When they reached the border at last the horses were sweating and blown. Fortune favoured them with an ebbing tide, but the dawn was stealing upon them as they breasted the current. The water washed the riders’ knees, and Raoul’s teeth chattered with the cold. The horses scrambled up the bank on the further side, and stood with trembling legs, and heaving flanks. William was watching the grey light creep above the horizon. ‘We must leave Bayeux to the south of us,’ he said. ‘I dare not enter that town. On! there is no tarrying here.’
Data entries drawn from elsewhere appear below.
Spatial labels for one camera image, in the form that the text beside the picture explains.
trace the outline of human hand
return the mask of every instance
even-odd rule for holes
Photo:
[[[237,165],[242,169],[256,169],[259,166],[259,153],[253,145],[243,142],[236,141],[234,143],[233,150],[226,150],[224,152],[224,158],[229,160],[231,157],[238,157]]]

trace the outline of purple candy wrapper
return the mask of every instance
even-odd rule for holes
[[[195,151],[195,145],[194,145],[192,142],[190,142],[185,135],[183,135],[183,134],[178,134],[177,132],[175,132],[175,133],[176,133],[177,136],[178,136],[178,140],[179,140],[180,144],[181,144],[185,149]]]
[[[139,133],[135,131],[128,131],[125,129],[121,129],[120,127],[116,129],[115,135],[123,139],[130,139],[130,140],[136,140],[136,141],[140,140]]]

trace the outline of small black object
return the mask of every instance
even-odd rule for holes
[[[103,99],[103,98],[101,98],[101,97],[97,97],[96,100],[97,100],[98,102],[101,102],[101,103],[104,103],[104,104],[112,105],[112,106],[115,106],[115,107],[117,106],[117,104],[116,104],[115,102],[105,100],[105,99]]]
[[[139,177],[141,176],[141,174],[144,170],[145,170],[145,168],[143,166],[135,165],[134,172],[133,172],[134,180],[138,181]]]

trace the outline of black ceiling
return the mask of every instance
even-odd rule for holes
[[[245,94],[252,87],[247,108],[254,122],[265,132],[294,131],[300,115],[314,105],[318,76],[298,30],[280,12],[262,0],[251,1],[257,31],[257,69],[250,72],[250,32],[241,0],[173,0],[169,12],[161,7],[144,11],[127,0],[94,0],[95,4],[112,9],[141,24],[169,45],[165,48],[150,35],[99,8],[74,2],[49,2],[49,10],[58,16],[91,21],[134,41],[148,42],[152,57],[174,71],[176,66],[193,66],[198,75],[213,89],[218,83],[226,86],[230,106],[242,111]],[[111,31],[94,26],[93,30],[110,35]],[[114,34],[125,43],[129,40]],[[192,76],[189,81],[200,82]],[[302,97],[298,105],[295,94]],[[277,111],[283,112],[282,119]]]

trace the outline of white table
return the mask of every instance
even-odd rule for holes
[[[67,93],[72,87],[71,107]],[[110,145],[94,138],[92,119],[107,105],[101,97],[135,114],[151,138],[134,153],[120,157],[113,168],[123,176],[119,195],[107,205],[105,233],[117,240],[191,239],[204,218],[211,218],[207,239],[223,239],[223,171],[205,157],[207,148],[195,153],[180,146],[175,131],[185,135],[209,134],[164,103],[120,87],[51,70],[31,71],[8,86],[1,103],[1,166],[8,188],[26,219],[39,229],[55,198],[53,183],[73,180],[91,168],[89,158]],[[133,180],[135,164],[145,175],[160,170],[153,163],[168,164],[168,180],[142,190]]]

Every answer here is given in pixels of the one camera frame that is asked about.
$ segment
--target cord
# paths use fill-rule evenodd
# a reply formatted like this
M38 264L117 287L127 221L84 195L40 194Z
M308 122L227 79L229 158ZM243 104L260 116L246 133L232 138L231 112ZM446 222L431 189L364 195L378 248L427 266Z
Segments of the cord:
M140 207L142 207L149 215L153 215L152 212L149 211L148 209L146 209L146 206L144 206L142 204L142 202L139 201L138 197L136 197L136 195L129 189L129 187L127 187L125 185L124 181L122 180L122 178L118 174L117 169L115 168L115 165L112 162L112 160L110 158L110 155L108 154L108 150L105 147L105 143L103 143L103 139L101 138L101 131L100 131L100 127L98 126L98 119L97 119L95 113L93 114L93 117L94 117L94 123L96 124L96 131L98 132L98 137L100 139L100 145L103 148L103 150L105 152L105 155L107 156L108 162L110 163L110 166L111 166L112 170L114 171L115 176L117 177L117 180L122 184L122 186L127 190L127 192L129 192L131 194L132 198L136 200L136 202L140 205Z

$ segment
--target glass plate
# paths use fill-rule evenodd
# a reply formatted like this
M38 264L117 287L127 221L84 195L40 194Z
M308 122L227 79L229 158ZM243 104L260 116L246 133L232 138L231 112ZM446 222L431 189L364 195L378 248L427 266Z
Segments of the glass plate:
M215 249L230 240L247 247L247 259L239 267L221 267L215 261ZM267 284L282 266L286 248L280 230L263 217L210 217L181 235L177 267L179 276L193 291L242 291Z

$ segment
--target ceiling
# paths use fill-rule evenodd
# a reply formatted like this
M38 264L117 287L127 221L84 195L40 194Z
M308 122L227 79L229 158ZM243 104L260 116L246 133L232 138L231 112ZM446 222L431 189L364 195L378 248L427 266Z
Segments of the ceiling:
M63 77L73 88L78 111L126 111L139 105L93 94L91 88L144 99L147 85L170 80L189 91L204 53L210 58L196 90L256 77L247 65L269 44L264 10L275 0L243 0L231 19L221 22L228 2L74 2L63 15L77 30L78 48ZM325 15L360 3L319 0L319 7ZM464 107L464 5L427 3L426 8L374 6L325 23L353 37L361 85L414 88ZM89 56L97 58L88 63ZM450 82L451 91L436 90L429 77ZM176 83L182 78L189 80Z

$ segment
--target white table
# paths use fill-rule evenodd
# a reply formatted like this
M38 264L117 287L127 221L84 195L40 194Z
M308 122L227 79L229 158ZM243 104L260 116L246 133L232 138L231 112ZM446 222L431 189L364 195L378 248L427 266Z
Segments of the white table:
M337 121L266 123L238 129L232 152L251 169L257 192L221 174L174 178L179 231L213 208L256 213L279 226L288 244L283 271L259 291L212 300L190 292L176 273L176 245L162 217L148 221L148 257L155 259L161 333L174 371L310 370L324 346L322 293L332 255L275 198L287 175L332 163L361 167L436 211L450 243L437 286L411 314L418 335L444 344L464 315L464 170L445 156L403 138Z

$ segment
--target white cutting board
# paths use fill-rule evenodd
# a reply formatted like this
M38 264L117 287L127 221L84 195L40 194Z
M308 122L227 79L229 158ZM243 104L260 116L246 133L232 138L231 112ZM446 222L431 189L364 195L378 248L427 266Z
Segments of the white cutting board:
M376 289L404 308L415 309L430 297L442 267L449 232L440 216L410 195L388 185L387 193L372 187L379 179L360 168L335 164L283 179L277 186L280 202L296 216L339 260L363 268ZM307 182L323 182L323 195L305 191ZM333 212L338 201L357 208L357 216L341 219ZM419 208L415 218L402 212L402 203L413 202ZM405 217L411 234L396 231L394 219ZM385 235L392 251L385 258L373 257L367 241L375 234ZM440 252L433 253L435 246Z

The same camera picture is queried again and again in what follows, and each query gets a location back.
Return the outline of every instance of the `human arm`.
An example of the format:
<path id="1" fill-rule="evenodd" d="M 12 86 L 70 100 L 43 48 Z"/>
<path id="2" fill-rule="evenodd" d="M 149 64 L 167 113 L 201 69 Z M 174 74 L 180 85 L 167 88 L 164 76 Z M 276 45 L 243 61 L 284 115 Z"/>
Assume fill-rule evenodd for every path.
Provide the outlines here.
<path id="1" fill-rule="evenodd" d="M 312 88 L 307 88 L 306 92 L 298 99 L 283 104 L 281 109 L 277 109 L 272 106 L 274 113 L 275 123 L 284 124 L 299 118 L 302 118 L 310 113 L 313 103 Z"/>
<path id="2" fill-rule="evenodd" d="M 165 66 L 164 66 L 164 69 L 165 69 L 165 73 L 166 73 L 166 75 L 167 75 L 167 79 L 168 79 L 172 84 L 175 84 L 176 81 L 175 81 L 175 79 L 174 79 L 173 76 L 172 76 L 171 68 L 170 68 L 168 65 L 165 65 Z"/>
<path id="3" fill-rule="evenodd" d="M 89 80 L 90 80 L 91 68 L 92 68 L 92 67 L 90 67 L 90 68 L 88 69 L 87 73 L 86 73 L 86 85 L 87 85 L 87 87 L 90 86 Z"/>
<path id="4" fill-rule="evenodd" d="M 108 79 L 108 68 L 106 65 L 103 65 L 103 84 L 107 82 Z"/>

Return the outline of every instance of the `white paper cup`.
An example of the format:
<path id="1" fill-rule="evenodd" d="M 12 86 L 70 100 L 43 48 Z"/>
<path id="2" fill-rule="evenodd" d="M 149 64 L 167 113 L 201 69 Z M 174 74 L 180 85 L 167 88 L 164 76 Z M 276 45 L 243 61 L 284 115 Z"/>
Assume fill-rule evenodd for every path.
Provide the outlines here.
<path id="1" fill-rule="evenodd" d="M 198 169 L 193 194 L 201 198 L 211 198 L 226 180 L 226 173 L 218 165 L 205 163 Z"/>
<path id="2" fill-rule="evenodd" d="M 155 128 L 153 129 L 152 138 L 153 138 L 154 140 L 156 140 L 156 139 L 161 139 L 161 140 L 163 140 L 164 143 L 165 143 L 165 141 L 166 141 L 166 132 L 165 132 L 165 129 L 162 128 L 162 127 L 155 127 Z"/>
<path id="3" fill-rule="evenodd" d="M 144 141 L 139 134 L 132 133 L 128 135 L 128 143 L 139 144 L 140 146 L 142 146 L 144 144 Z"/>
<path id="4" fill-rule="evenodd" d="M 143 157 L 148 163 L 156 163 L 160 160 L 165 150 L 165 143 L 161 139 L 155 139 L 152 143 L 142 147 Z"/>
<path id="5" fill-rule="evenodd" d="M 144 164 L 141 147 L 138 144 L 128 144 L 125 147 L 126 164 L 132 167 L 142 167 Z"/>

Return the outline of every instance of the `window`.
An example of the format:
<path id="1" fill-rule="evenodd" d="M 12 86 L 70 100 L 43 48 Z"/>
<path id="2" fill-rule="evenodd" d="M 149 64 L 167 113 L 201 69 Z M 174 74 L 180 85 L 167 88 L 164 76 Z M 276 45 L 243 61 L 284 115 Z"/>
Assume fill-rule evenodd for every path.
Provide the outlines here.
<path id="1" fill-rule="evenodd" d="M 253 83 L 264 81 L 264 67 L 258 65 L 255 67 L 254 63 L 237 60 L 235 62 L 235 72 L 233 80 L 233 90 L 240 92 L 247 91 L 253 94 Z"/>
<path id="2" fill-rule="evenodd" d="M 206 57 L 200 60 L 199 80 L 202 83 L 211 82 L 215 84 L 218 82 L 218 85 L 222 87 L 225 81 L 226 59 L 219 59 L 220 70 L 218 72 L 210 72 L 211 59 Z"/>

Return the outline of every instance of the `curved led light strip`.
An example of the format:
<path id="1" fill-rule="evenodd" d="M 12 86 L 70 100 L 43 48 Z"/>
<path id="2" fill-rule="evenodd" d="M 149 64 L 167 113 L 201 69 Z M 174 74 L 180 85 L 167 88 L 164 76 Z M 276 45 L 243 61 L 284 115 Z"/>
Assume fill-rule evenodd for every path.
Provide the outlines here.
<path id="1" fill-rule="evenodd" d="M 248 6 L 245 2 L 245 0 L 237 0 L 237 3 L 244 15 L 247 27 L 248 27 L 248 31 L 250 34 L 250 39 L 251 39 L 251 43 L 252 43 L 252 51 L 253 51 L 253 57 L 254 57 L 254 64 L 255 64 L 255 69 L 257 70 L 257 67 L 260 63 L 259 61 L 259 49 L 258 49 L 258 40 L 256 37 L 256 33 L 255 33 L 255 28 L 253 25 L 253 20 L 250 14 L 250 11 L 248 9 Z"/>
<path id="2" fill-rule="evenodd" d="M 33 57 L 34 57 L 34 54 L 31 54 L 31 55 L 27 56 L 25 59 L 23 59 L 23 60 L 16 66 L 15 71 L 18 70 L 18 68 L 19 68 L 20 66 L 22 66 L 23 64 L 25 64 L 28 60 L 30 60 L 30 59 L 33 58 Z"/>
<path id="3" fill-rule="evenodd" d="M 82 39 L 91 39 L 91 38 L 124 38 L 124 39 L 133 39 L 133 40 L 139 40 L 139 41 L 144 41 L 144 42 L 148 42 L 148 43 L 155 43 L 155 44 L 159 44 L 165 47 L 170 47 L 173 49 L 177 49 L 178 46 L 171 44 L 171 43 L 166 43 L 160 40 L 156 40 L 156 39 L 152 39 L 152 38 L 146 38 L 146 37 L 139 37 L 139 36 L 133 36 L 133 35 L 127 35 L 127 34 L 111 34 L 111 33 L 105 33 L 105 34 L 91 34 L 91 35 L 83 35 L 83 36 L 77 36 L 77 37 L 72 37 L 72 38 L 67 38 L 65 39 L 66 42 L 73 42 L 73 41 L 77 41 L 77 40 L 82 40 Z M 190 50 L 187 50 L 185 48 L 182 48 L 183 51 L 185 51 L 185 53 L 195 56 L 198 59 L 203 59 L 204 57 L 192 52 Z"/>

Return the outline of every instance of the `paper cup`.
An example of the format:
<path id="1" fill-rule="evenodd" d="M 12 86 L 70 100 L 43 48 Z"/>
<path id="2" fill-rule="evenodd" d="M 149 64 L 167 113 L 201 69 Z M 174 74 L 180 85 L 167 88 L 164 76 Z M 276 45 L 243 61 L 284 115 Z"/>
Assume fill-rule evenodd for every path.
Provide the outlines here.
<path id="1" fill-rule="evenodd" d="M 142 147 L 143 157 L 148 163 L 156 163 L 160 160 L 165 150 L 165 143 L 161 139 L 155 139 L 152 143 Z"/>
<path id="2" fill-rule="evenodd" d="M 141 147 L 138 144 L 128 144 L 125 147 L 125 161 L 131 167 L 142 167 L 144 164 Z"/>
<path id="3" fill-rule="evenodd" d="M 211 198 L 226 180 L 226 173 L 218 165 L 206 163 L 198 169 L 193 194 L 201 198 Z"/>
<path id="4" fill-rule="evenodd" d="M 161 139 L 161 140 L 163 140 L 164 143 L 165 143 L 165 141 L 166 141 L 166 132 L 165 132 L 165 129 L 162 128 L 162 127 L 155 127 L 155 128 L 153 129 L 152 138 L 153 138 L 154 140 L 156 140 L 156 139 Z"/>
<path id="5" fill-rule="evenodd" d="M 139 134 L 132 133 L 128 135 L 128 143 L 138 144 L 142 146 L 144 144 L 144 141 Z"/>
At St Clement they rested their horses for a while outside the little church. William, a religious man, went in to kneel a few minutes before the altar, with his strong hands clasped, and his gaze sternly devout. They mounted again almost at once, and now Raoul had difficulty in keeping up with the Duke, who forced the pace on ruthlessly. The last stars had disappeared as they skirted sleeping Bayeux, and the dawn-mist shrouded the town from their sight.

The sun was striking through the mist when they came to Rie, with its castle standing by the road. William would have passed it by, but the bridge was down, and a man was seen to stand on it, scenting the morning air. He had watched the labouring horses come along the road from afar, curious to know what men these were who rode foaming destriers so early in the day. As they drew abreast at a stumbling trot he recognized the bare-headed figure on the black horse, and gasped, and ran out to stop the Duke. ‘Seigneur! Seigneur! hold!’ he shouted, and stood in the riders’ path with his arms flung out.
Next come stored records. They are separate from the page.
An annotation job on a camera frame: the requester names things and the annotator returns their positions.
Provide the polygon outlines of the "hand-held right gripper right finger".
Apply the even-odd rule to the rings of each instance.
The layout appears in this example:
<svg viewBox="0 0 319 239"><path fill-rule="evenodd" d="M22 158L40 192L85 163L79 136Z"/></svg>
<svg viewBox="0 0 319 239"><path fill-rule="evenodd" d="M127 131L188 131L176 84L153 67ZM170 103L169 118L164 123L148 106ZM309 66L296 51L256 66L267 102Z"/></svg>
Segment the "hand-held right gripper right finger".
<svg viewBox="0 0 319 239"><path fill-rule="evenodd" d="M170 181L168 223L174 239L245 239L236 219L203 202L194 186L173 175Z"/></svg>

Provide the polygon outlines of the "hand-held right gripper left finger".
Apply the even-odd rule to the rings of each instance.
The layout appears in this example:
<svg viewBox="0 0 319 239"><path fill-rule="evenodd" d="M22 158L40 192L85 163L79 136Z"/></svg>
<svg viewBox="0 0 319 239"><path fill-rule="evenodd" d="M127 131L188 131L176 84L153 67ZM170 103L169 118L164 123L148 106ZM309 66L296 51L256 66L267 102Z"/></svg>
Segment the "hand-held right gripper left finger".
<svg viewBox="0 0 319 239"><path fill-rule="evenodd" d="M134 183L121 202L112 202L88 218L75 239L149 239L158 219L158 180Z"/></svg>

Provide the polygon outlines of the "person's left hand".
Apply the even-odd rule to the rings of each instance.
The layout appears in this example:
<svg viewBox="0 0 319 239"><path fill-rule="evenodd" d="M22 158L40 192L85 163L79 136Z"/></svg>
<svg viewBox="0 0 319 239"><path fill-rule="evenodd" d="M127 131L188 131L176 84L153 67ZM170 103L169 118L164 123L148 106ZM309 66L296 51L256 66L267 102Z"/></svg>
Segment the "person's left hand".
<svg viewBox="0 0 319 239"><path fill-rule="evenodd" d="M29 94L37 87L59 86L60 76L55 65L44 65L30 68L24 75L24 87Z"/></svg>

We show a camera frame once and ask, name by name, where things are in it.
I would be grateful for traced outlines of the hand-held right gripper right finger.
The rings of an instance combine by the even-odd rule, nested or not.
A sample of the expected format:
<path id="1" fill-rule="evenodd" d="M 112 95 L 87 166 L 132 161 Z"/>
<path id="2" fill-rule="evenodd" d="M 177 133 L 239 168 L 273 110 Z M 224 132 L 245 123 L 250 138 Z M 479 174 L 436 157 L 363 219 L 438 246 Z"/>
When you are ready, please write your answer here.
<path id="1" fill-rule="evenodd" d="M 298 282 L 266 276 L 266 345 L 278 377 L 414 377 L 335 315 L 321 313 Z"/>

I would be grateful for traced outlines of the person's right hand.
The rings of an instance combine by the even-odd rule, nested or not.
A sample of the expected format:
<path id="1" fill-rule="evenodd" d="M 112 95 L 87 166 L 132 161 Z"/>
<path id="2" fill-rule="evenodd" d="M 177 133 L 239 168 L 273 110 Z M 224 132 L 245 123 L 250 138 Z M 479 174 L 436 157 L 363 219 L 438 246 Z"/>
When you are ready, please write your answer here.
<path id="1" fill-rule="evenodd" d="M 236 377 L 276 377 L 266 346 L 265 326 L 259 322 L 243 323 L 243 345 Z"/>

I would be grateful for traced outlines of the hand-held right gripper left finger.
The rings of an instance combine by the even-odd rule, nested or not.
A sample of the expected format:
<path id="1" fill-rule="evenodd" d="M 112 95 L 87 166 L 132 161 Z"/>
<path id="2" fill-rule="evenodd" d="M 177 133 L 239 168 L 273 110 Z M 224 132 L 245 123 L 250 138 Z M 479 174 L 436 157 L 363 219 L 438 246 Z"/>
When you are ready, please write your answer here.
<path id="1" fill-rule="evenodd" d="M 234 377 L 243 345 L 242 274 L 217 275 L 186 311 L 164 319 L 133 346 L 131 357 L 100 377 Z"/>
The Duke reined in. The Sieur of Rie caught Malet’s bridle, and cried: ‘What evil befalls, lord? How is it you travel thus, alone and in disorder?’

The Duke looked directly at him. ‘Hubert, dare I trust you?’ he said.
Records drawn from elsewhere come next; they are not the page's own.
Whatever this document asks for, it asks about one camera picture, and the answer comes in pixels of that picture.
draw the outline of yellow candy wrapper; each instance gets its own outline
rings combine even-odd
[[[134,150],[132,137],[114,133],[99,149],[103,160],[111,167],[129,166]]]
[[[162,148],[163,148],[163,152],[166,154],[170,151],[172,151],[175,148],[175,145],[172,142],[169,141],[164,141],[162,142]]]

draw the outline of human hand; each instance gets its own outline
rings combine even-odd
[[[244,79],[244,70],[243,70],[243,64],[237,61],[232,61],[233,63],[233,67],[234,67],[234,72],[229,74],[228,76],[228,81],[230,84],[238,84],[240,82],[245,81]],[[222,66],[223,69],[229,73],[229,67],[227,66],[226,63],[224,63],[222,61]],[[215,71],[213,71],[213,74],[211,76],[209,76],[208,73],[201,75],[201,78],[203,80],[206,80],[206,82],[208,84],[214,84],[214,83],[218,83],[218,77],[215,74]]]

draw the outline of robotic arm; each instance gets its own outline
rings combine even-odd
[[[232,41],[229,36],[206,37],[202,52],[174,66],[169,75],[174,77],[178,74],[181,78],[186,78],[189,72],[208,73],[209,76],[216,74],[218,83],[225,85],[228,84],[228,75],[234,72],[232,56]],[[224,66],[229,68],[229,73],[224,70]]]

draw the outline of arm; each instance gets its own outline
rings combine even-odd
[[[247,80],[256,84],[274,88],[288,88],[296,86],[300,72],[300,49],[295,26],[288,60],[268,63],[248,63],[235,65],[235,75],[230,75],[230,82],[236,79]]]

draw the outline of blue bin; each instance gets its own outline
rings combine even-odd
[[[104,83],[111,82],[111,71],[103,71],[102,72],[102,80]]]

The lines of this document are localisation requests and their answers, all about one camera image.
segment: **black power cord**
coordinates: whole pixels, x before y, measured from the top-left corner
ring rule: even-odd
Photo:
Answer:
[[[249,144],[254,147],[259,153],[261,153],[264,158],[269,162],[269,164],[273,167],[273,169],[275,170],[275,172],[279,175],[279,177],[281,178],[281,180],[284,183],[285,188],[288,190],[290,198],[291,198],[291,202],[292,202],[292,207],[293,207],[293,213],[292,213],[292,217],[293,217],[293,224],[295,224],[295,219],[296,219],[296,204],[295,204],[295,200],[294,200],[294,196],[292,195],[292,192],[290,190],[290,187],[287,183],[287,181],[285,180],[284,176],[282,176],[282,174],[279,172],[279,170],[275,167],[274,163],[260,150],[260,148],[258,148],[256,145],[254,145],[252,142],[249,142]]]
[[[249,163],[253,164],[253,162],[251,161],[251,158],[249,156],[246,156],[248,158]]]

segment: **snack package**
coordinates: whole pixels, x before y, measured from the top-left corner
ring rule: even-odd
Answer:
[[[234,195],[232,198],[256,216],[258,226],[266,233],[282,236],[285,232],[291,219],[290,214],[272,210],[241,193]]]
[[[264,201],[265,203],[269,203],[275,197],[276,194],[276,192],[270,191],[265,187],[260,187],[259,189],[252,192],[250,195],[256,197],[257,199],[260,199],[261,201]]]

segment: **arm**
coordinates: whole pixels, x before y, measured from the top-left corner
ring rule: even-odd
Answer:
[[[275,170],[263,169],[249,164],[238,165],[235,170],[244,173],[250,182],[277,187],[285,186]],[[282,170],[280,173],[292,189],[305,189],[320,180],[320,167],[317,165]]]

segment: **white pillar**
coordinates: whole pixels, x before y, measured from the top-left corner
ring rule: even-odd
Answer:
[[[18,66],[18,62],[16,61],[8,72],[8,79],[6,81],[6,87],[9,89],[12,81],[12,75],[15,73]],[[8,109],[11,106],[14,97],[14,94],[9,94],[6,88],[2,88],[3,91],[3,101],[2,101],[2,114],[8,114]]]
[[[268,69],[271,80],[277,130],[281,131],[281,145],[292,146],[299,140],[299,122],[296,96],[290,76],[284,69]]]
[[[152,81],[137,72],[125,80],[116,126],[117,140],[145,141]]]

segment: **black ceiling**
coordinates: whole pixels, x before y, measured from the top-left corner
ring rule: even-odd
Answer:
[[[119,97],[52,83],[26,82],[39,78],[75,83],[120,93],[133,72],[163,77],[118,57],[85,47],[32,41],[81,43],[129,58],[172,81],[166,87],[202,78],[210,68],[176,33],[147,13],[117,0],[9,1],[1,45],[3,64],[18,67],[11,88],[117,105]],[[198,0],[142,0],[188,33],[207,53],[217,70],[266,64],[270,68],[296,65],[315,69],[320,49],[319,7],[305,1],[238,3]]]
‘Yea, as God lives you may trust me, beau sire. Speak boldly! I am your man.’

‘Why then,’ William answered, ‘I am fleeing for my life. Do you seek to stay me?’

‘For as long as shall suffice you to break your fast, lord, and mount a fresh horse,’ Hubert said promptly. ‘Enter and fear nothing! If your enemies come up with you I will hold my castle in their teeth.’

They rode over the bridge into the bailey of the castle, and slid down from the saddles. Old Hubert de Rie was shouting lustily for his servants; he swept the two weary men into the hall of his castle, and in a little while the place teemed with hurrying bondmen, some bringing raiment for the Duke, some kneeling to bind the straps over the hose round his legs, one presenting a basin of water for him to lave his face, another holding a napkin, a third standing by to offer a horn filled to the brim with wine of France. While they dressed him William spoke over their heads to Hubert, briefly recounting what had befallen at Valognes. In the middle of this there came in three young men, solemn-eyed, lanky youths, who knelt before the Duke while their father proudly told over their names to his liege-lord.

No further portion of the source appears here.